The Arab Music Archiving and Research foundation (AMAR), in collaboration with the Sharjah Art Foundation (SAF), presents “Min al-Tārīkh”.

Dear listeners,

Welcome to a new episode of “Min al-Tārīkh”.

Today, we will be talking about Muḥammad al-Qubbāngī and his disciples with our very dear guest, singer and master of Iraqi maqām Mr. Husayn al-A‘zami.

Mr. Husayn, what can you tell us about Muḥammad al-Qubbāngī, knowing that all the listeners in Egypt know about him is his participation in the 1932 Congress of Arab Music and the discs he recorded during this Congress.

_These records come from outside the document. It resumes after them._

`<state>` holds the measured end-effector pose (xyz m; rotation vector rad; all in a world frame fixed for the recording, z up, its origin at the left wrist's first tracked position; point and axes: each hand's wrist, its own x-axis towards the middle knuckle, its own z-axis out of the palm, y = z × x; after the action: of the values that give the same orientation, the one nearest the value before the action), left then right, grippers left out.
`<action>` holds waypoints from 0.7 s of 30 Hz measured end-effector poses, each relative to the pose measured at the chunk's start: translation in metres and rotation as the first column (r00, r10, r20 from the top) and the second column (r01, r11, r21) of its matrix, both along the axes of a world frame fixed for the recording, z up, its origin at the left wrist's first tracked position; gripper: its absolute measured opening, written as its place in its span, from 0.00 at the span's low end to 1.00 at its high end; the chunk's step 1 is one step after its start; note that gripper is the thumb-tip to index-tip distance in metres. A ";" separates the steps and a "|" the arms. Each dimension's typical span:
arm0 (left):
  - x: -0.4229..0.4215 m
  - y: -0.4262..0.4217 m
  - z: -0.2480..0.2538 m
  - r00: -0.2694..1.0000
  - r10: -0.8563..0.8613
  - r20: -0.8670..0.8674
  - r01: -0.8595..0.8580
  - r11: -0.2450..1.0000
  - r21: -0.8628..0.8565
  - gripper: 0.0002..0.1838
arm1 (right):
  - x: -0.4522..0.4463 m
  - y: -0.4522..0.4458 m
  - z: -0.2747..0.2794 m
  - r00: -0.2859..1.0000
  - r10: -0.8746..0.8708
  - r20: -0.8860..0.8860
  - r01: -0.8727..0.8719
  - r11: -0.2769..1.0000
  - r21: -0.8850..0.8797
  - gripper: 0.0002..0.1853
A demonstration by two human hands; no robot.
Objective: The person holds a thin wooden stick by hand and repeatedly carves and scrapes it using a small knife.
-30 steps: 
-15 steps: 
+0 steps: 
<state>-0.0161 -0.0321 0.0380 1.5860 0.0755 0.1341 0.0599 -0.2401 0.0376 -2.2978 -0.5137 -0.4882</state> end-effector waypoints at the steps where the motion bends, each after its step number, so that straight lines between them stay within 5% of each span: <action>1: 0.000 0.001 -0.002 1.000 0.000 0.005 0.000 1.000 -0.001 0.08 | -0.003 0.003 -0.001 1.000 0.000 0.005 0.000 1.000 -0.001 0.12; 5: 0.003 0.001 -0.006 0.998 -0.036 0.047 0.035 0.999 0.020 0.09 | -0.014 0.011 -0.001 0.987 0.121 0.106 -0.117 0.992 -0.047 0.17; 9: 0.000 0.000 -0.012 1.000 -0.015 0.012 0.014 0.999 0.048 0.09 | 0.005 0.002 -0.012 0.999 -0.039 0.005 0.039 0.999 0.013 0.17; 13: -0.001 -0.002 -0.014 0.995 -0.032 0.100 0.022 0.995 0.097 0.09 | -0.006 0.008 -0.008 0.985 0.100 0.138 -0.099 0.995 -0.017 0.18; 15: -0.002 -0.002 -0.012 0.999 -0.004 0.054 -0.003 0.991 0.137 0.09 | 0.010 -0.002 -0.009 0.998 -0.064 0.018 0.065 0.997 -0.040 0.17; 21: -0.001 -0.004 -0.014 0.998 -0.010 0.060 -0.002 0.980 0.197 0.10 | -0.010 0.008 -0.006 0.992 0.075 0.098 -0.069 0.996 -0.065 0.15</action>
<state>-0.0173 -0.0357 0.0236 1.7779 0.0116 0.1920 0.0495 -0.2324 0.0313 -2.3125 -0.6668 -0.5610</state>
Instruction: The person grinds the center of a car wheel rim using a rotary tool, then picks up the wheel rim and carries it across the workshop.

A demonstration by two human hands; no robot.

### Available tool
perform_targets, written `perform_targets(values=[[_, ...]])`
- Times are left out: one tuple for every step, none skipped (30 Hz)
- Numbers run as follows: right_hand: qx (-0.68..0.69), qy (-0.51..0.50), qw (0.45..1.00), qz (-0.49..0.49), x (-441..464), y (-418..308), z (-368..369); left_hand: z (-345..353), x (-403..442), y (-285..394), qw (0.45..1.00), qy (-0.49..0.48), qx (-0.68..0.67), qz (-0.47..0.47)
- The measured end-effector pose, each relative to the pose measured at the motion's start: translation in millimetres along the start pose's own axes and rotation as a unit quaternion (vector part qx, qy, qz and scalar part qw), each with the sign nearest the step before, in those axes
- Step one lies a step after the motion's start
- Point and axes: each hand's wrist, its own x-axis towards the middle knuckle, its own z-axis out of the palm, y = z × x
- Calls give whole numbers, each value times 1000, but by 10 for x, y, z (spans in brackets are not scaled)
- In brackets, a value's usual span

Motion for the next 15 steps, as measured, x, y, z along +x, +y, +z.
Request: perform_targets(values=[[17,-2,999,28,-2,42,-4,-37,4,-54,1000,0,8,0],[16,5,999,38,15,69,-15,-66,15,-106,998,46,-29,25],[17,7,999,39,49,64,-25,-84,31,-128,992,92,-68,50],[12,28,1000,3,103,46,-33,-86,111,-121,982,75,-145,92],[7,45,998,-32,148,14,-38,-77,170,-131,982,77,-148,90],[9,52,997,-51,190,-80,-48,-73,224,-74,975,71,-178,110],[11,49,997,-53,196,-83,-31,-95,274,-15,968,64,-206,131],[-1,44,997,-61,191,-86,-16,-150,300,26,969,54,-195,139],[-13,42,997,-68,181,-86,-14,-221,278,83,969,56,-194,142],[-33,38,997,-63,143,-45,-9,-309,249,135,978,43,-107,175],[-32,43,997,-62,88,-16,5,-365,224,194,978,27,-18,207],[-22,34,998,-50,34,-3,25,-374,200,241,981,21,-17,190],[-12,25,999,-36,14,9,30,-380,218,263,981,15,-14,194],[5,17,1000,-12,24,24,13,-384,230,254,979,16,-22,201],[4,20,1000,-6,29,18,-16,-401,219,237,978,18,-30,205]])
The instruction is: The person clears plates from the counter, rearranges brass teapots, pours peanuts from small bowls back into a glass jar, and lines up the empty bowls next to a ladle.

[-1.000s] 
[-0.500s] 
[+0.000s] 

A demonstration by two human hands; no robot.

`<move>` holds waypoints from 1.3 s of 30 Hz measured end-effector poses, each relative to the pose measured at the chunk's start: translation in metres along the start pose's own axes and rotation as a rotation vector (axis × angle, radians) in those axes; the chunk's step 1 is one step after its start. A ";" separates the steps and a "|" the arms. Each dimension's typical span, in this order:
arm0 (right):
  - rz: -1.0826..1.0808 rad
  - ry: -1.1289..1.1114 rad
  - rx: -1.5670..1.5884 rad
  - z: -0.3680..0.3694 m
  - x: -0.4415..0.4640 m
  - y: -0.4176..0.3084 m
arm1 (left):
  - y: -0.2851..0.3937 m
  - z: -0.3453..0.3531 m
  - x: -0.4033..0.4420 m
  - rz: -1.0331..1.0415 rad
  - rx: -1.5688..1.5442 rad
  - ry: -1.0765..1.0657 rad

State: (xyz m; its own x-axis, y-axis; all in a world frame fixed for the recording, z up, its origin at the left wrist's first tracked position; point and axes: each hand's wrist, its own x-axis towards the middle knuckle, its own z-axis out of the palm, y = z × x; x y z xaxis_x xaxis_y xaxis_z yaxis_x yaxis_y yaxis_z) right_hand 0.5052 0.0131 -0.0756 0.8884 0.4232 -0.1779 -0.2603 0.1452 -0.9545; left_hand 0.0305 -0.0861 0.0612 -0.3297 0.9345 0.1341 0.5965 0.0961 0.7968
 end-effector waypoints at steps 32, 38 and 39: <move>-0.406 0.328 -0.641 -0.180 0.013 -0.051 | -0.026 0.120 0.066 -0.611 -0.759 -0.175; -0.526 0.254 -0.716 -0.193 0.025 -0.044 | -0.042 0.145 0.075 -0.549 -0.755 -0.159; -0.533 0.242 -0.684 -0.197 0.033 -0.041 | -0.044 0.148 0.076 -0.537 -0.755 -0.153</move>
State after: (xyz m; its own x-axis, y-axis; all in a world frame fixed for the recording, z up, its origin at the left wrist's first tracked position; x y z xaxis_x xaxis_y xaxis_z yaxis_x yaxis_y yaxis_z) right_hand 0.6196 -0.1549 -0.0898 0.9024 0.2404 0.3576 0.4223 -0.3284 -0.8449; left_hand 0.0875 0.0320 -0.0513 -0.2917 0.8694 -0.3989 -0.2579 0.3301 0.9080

I will start by thanking Mr. Mustafa Said for his beautiful introduction to today’s episode.

Muḥammad al-Qubbāngī

Muḥammad al-Qubbāngī

Muḥammad al-Qubbāngī’s arrival on the music scene was a new modern turn –modernism in a broad sense– in Iraqi maqām among his predecessors and those who followed, as it represents a turning point between the before and after of Iraqi maqām. This new modernism that he brought to the Iraqi maqām was truly a novelty, unlike the modernism and creations of his predecessors that concerned the core of the maqām and remained within the same environment. Whereas, the change brought by Muḥammad al-Qubbāngī was also a result of his travels outside Iraq and the various types of music he listened to and was influenced by, added to the Arabic and non-Arabic singing phrases he applied to the core of Iraqi maqām, causing a turmoil with the singing. He recorded in Germany and in Cairo within his participation in the first Congress of Arab Music held in Cairo in 1932, added to his 1920s recordings made in Germany and in Baghdad with the record companies that came to Baghdad and made many recordings there. He recorded up to 60 discs of maqām-s and songs.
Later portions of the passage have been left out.